If a system captures profits from consistent human behavioral characteristics reflected in the market then the past should reasonably approximate the future.  This will never be perfect but it may be profitable.

Optimization is the determination of what trading parameters applied to past market action would have resulted in maximal returns.  After all, if it worked well in the past then shouldn’t be likely to work in the future if the past is at least some small reflection of the future due to those consistent behavioral characteristics?  This is called curve-fitting.

One of the biggest scams on Wall Street is to present a system with brilliant historical returns (anyone can run an optimization procedure on backtested data to do this) and sell it as a system to be used in live trading.  Trading an optimized system into the future is almost guaranteed to underperform the past.  Selling an optimized system can be like selling snake oil, and charlatans abound in financial circles who aim to do just that.

To avoid excessive curve-fitting, some think that if you don’t optimize then you can’t fall prey to the illusion.  Choose only one parameter value and backtest it; if you come up with impressive results then they’re likely to persist into the future, right?

Not necessarily!

Suppose a system has one parameter (e.g. period for a moving average).  Imagine backtesting the system repeatedly over the historical time period while changing the period each time.  When you plot performance, does it look like this…

…or like this?

In both cases, using a period of A would have resulted in the best historical performance.

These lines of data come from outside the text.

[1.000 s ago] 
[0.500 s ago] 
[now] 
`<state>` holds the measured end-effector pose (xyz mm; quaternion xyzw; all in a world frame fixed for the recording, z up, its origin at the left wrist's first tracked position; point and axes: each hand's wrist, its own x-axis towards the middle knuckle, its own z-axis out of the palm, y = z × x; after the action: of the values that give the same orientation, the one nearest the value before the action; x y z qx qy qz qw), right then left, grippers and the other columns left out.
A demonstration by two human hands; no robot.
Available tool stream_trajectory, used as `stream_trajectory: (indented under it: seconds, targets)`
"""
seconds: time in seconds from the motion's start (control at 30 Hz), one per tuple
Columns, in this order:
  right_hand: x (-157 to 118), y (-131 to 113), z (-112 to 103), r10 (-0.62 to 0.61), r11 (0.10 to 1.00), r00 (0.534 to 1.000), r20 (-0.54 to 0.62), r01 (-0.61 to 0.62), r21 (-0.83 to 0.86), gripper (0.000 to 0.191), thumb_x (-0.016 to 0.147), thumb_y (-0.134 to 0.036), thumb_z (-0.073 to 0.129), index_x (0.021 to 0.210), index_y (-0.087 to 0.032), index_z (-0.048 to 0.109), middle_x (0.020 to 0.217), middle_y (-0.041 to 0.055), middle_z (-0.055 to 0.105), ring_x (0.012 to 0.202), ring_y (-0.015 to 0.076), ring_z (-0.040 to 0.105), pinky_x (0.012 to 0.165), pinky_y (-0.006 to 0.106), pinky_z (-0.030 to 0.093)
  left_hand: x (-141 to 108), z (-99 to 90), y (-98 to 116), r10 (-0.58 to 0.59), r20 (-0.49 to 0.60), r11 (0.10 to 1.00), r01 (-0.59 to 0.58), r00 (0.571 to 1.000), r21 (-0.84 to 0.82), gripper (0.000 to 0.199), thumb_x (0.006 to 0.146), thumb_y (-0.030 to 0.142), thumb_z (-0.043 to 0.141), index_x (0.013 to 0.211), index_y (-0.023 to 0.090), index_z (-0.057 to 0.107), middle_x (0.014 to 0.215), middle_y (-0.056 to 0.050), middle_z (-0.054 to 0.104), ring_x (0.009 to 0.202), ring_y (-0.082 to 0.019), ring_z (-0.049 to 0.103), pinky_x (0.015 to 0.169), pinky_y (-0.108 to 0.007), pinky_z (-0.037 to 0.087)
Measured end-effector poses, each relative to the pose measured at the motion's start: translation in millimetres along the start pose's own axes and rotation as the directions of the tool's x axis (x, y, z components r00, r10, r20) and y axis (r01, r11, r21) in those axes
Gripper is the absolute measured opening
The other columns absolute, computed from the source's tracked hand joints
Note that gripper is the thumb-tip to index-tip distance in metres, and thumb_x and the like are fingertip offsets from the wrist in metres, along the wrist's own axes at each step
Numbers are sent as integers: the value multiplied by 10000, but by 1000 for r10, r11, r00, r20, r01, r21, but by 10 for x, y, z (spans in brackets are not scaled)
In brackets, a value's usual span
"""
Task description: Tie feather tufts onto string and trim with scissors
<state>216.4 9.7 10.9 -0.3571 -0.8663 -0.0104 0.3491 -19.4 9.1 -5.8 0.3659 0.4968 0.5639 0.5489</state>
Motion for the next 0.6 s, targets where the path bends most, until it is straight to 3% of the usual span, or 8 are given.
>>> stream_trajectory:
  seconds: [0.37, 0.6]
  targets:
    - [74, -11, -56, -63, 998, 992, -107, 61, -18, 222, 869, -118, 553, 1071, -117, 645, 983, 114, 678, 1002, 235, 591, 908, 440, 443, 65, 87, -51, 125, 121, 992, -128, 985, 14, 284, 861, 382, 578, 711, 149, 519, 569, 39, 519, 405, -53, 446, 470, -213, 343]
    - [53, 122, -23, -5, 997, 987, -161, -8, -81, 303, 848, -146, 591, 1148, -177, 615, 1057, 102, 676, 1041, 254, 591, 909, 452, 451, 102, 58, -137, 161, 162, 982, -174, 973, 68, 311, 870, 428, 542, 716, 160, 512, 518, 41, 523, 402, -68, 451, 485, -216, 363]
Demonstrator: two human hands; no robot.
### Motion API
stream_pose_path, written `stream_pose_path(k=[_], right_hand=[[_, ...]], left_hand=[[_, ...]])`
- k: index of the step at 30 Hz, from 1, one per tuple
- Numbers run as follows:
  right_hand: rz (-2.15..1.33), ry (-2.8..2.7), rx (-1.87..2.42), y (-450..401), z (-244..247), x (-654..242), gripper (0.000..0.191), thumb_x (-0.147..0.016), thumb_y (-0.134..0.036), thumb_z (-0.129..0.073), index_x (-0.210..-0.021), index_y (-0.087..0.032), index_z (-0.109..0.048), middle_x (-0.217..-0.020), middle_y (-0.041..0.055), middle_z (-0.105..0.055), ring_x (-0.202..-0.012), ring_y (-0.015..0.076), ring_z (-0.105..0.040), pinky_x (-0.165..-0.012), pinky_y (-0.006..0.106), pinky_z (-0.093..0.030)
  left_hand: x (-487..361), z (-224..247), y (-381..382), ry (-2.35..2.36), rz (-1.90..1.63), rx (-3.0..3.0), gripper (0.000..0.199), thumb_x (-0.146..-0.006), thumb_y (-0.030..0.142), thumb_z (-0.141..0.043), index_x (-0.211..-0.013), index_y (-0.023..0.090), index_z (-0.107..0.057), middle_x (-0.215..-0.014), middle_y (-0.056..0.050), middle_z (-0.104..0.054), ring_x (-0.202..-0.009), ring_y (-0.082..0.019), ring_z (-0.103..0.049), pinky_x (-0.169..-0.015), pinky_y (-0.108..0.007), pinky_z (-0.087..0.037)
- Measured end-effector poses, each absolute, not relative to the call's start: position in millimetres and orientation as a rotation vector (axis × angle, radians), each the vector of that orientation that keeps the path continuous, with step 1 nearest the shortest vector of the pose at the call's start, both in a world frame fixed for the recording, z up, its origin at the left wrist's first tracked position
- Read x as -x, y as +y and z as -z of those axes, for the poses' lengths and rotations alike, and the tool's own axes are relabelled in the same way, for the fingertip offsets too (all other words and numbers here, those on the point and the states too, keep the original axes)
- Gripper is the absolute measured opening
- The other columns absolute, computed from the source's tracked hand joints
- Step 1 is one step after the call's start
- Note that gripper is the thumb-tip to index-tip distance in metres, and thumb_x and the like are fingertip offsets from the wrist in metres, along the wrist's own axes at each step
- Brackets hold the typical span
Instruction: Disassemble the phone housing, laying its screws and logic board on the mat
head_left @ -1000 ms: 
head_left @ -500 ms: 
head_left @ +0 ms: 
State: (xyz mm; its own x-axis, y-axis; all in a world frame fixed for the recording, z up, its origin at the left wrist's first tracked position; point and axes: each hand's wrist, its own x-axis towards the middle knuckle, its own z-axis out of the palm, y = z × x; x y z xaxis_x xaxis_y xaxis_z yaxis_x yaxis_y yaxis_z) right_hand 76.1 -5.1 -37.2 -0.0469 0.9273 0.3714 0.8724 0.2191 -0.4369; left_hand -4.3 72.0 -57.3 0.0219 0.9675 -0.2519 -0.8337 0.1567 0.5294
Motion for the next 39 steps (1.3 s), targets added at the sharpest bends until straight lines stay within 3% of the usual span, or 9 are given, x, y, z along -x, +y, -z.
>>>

However, in the latter case, if the period varied just a tad higher or lower then system performance was devastated. In the former case, trading with a period higher or lower than A would still have generated solid performance. Since the past is never identical to the future, which do you think has a better chance of generating profits going forward?

The bottom line is that “curve-fitting” and “optimization” are not four-letter words if used to know what you do not know.  Optimize not with the intent of finding the perfect parameter to trade going forward. Optimize with the intent to determine whether encouraging past results are likely to persist into the future.